Os sócios do Benfica vão ser chamados na sexta-feira a escolher entre Luís Filipe Vieira, que vê o clube perder o rumo se não for reeleito, e Rui Rangel, que já deixou de ter compreensão para o atual presidente.

De um lado, a continuidade, de alguém que procura um quarto mandato e que arregimentou alguns críticos das últimas eleições, do outro, a voz do descontentamento, de quem está farto de «promessas não cumpridas».

«O meu objetivo é unir, mas não esperem que fique de braços cruzados quando alguns querem voltar atrás e comprometer tudo o que foi feito até aqui, tudo quanto conseguimos nestes anos», disse Vieira no lançamento da sua candidatura.

Presidente desde 2003, após dois anos como responsável pelo futebol profissional, Luís Filipe Vieira diz que os sócios «têm de decidir se querem que o Benfica tenha futuro ou se querem comprometer 11 anos de trabalho».

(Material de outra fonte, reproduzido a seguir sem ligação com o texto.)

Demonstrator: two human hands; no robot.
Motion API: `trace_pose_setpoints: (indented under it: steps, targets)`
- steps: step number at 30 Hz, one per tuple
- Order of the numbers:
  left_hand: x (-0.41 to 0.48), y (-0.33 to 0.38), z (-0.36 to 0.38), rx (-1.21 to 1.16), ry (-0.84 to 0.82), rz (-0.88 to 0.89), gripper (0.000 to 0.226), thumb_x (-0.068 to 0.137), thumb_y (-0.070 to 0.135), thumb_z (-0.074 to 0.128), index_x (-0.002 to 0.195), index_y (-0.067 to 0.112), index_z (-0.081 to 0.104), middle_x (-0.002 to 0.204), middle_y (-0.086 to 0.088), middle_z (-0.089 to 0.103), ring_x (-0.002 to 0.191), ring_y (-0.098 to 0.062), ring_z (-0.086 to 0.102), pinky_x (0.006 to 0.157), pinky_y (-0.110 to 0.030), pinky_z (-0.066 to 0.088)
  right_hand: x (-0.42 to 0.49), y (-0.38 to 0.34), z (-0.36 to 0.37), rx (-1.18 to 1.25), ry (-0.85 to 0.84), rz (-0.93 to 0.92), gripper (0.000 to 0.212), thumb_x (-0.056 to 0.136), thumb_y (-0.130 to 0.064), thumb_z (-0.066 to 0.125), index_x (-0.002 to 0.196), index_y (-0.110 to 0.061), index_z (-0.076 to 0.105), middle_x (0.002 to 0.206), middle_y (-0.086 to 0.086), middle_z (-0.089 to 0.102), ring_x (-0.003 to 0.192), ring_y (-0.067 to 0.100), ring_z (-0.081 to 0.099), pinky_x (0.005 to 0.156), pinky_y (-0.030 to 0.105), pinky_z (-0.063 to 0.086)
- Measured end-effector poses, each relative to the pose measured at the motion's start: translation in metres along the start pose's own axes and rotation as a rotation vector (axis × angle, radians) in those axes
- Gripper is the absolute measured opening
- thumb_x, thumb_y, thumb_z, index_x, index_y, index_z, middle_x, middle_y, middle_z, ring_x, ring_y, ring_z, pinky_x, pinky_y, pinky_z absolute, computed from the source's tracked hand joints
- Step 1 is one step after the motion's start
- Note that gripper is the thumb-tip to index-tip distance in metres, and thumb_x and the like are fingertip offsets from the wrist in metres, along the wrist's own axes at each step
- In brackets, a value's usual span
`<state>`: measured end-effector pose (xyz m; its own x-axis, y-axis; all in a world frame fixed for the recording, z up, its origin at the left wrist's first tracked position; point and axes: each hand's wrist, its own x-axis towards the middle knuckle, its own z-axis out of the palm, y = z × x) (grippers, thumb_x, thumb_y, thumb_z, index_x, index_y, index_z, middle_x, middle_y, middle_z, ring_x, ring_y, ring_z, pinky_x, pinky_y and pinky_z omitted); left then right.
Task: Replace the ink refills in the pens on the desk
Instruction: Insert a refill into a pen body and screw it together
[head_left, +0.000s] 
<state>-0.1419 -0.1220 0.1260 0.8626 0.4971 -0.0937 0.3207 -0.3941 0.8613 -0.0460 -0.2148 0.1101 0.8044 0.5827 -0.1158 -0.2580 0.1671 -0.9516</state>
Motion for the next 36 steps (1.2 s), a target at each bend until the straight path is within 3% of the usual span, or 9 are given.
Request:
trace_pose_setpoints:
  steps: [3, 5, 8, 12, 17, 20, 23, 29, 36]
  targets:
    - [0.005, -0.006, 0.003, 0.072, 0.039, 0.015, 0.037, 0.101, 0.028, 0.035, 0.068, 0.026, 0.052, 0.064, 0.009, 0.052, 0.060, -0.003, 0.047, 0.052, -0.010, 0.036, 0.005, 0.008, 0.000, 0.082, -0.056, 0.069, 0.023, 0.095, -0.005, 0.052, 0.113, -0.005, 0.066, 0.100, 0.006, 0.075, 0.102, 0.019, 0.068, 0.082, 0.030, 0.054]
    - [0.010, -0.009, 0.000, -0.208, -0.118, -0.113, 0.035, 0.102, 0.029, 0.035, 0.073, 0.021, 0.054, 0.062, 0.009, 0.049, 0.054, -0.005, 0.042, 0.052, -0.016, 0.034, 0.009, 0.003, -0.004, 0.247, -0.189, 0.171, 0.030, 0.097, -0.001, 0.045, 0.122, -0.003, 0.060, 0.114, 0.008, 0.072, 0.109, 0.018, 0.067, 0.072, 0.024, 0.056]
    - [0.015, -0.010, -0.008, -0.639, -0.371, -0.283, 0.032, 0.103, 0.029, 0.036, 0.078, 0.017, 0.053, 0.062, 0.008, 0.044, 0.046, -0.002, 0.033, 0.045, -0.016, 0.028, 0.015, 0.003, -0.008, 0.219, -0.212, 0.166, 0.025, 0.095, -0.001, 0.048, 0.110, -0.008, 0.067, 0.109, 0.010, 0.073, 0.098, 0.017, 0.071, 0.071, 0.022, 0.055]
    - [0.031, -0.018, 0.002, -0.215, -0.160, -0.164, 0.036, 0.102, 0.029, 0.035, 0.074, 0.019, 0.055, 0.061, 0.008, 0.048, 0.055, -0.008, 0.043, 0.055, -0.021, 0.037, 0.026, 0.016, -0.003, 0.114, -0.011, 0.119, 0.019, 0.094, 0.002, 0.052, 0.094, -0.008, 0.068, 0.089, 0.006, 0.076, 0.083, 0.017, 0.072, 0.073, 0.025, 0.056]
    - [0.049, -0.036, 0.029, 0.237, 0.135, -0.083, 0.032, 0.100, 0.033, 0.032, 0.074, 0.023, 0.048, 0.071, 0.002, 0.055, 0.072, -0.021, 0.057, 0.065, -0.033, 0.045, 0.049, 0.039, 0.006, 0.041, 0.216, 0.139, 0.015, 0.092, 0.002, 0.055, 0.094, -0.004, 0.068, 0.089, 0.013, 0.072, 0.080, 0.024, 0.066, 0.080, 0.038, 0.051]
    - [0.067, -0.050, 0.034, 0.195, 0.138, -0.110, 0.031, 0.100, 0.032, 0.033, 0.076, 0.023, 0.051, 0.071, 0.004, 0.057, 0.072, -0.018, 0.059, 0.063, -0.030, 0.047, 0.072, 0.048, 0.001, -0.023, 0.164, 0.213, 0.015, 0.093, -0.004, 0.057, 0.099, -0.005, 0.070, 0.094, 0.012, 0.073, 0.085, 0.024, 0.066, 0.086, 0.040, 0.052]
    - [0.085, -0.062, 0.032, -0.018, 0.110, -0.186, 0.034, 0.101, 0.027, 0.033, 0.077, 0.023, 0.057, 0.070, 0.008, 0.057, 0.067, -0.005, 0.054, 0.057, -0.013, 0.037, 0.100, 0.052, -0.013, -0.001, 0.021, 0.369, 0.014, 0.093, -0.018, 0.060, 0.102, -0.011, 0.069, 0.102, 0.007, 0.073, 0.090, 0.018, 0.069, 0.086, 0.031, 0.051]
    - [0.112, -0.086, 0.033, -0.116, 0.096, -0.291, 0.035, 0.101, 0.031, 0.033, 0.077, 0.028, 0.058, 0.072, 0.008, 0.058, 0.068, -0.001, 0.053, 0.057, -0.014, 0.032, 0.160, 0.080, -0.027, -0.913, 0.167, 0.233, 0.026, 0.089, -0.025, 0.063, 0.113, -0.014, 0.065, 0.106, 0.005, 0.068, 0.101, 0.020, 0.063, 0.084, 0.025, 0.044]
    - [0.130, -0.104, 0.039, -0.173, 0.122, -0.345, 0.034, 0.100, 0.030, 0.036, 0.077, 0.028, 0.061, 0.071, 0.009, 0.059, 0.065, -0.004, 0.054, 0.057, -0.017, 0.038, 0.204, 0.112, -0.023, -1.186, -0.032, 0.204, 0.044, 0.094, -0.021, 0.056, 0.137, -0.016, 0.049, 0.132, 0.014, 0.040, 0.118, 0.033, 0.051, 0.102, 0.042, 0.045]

Durante a sua gestão, a que mais investiu no futebol, a conquista de dois títulos de campeão nacional, uma Taça de Portugal, uma Supertaça e quatro edições da Taça da Liga foi mais do que os três antecessores conseguiram no mesmo espaço de tempo, mas pouco para os “hábitos” ganhadores do clube e muito pouco aos olhos dos adeptos, que vêm assistindo ao acumular de títulos do FC Porto.

O 33.º presidente “encarnado”, de 63 anos, tem a seu favor o facto de ter devolvido ao Benfica alguma estabilidade, exemplificada pela manutenção de Jorge Jesus como treinador pela quarta época consecutiva, mas é no elevado passivo da SAD e do clube, a superar os 400 milhões de euros, que poderá estar o seu maior inimigo.

«Os próximos quatro anos vão ser muito difíceis e exigentes, vão obrigar a um grande esforço. Vão ser anos de muitas dificuldades económicas em que vamos ter de respeitar os nossos compromissos», advertiu Vieira no lançamento da candidatura, depois de as contas do clube, com um prejuízo de 12,9 milhões e um passivo de 113,4 milhões, terem sido chumbadas em Assembleia-Geral.

A seu lado na Lista A vai ter, entre outros, José Eduardo Moniz, vice-presidente da Ongoing Media, antigo diretor da RTP e da TVI, que há três anos era um dos rostos da oposição, tendo ponderado uma candidatura, e que hoje é um dos focos das críticas de Rangel, para quem o ciclo de Vieira tem de terminar por aqui.

«Tudo na vida tem um tempo e o desta direção chegou ao fim. O tempo de uma direção que há dez anos anda sempre a pedir mais tempo, mais compreensão, porque agora é que vai ser», disse Rui Rangel, na apresentação da lista B.

Apesar de reconhecer mérito ao presidente no primeiro mandato na credibilização do clube, o juiz desembargador, de 56 anos, entende que Vieira falhou na construção de uma equipa de futebol ganhadora perante «um capital de confiança único, paz e condições» oferecidos pelos sócios.

Os reparos de Rangel, que destaca a supremacia do FC Porto e promete inverter a falta de aposta na formação e a “estrangeirização” da equipa de futebol, estendem-se à situação financeira do clube e ao «passivo galopante», que, na sua opinião, empurra o Benfica para «uma plataforma sem autonomia». A sua receita passa por emagrecer a estrutura de custos, nomeadamente reduzir a massa salarial.

Denunciando a existência de «zonas nebulosas e um balanço escondido» e com uma auditoria já prometida se for eleito, Rangel lamentou a quebra de lealdade de Moniz e realçou «o conflito de interesses evidente» entre «um participante do fundo [de jogadores], a Ongoing, e um candidato a vice-presidente».

Quem for eleito, terá nos braços um dossier determinante para o equilíbrio financeiro, a renegociação dos direitos televisivos, que Rangel considera «demasiado tentadora para ficar nas mãos de pessoas que gostam mais do negócio e menos do Benfica».

Os sócios, que em 2009 elegeram Vieira com quase 92 por cento dos votos, terão a palavra na sexta-feira, entre as 10h00 e as 22h00, e poderão votar no Estádio da Luz, em Lisboa, nas Casas do Benfica de Famalicão, Coimbra, Évora, Faro, ou através da internet, para os residentes nas regiões autónomas e no estrangeiro.